DancingFerret · 18/03/2026 11:41

Her hypocrisy is off the scale. It be a hard no from me - not least because she'll probably default on the rent, then guilt trip you into not pursuing it because she's "family".

It's not up to you to provide a roof over the heads of her children (although I do understand your wobble). This is down to her and her husband to arrange between themselves, as they would have to do if they didn't have a landlord relative with a conveniently empty property.

LadyOfLymeHouse · 18/03/2026 11:41

Even if you like her and get on well it's very unwise to rent to a friend or relative.

Keep everything professional.

OurChristmasMiracle · 18/03/2026 11:41

Fuck NO!! With the renters reform coming in it will be so difficult to evict and she could (and probably would) make your life very difficult.

I would be on the “I have learnt lessons from renting to family/friends and decided that it muddies the waters when renting to family/friends so we won’t be doing it again”.

longtompot · 18/03/2026 11:43

@NewNameForThisWWYD I would say no, but if you do end up renting to her do it the same way you would with a stranger. Full rent, with deposit, if you usually use an agency then let them deal with it all. Just because she is family doesn't mean she won't get difficult when she owes rent etc

Francestein · 18/03/2026 11:44

Fuck no. Why would you accept a financial hit for her benefit? She absolutely wouldn’t do the same for you. Also, she would be very difficult to get rid of if you needed to.

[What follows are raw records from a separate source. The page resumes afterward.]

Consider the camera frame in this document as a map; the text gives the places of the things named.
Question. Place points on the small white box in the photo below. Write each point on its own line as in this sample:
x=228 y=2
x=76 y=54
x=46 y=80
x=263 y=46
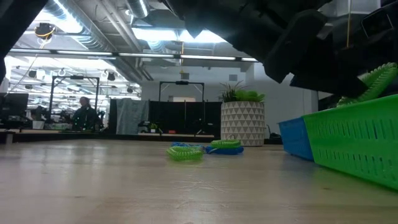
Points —
x=38 y=125

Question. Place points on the black object beside planter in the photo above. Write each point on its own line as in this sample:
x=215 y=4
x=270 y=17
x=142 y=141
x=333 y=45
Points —
x=275 y=135

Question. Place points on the small potted plant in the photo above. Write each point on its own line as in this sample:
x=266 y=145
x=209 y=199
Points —
x=153 y=127

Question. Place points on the blue plastic basket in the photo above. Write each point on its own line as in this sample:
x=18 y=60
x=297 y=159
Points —
x=295 y=138

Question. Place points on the long dark desk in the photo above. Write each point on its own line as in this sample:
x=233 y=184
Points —
x=93 y=137

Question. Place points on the small orange object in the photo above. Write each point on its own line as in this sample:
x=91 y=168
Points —
x=172 y=132

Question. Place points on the grey hanging cloth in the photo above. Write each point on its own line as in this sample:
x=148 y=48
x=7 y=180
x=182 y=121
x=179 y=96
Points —
x=132 y=116

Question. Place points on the black computer monitor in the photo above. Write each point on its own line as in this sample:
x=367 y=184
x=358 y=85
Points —
x=14 y=105

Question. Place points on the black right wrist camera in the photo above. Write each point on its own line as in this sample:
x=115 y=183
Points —
x=376 y=23

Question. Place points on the long ceiling light bar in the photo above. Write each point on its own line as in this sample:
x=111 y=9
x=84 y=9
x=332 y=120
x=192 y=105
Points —
x=146 y=55

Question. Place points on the green leafy plant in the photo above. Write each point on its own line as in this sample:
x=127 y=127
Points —
x=248 y=96

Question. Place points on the green slotted plastic basket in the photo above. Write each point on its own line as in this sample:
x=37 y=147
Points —
x=357 y=140

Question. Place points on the grey wall vent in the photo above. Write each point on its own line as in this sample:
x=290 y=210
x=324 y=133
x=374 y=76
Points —
x=233 y=77
x=185 y=76

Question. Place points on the black hanging spotlight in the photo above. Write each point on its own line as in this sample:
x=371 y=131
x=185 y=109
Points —
x=111 y=76

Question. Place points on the black camera frame rig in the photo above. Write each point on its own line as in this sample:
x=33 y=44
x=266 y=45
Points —
x=76 y=77
x=182 y=82

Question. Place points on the white triangle-pattern planter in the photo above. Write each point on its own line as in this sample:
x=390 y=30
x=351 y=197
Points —
x=242 y=123

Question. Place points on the black partition screen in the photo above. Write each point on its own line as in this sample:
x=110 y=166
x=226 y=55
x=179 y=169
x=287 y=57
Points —
x=174 y=116

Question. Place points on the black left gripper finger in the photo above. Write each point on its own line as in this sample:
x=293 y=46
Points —
x=298 y=40
x=329 y=81

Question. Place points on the silver corrugated ceiling duct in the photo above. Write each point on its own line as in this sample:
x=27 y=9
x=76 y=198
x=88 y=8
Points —
x=82 y=42

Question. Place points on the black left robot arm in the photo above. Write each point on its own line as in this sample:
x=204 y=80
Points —
x=9 y=25

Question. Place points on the silver round ceiling duct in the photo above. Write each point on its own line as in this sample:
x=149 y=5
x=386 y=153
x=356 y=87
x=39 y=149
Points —
x=136 y=7

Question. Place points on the person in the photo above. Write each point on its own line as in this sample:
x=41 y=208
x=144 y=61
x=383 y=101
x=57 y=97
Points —
x=85 y=118

LarsenBiceshelf · 18/03/2026 11:44

No. No. No. See also lending money to relatives. It never goes well.

If you're still desperate to rent to her despite everyone telling you it's a terrible idea, go through an agency and get the best landlord insurance you can buy.

Whowhenwhatwear · 18/03/2026 11:46

Jopo12 · 18/03/2026 11:29

She's going to be an extremely difficult tenant of you rent to her at full rate. If you discount her rate then you are going to be limited by the new laws in how much you can increase rent by whensl she finally moves out.

I vote no, don't rent to her at all

This is an enormous consideration. just say no and stop engaging

OnlyMabelInTheBuilding · 18/03/2026 11:46

This was why we always had agents manage our rental properties.

Keep saying no, you’d never get rid of the CF.

Tamtim · 18/03/2026 11:47

No way. She’s been an arsehole to you. You may never get her out, especially if you undercharge or don’t charge at all.

Elsvieta · 18/03/2026 11:48

No no no. She'll never pay a penny and you'll never, ever get her out. Not without evicting her - in which case you'll be the evil monsters who made the poor single mother homeless etc. You'd be mad to consider it. Do this and I guarantee you'll be expected to provide free housing for her DC when they're adults. Do not go down this road.

GetOffTheCounter · 18/03/2026 11:48

No.

But not for the reasons that you don't like her etc or how she has behaved.

She sounds like she would not be a good tenant at all, and what happens if she trashes the place or does not pay rent (Because not only are you family, so should not expect her to, but also you are greedy landlords and owe her a house).

Never, but never, mix business and family IMO. i would say that it's never a good idea to do so and that you are worried about a possible rupture in wider family relations if one of you ends up having a grievance against the other.

(With a side order of no, no, no and no again).

LIZS · 18/03/2026 11:48

Is she hoping to claim benefits for rent? If so it cannot be a contrived tenancy, you would need a proper agreement and near market rent. Agree with others doing them a favour may well backfire.

BMW6 · 18/03/2026 11:49

NO!

Never, EVER, mix business with relationships.

That's why I'd refuse her request. The potential for a family fued and bad feelings are too much.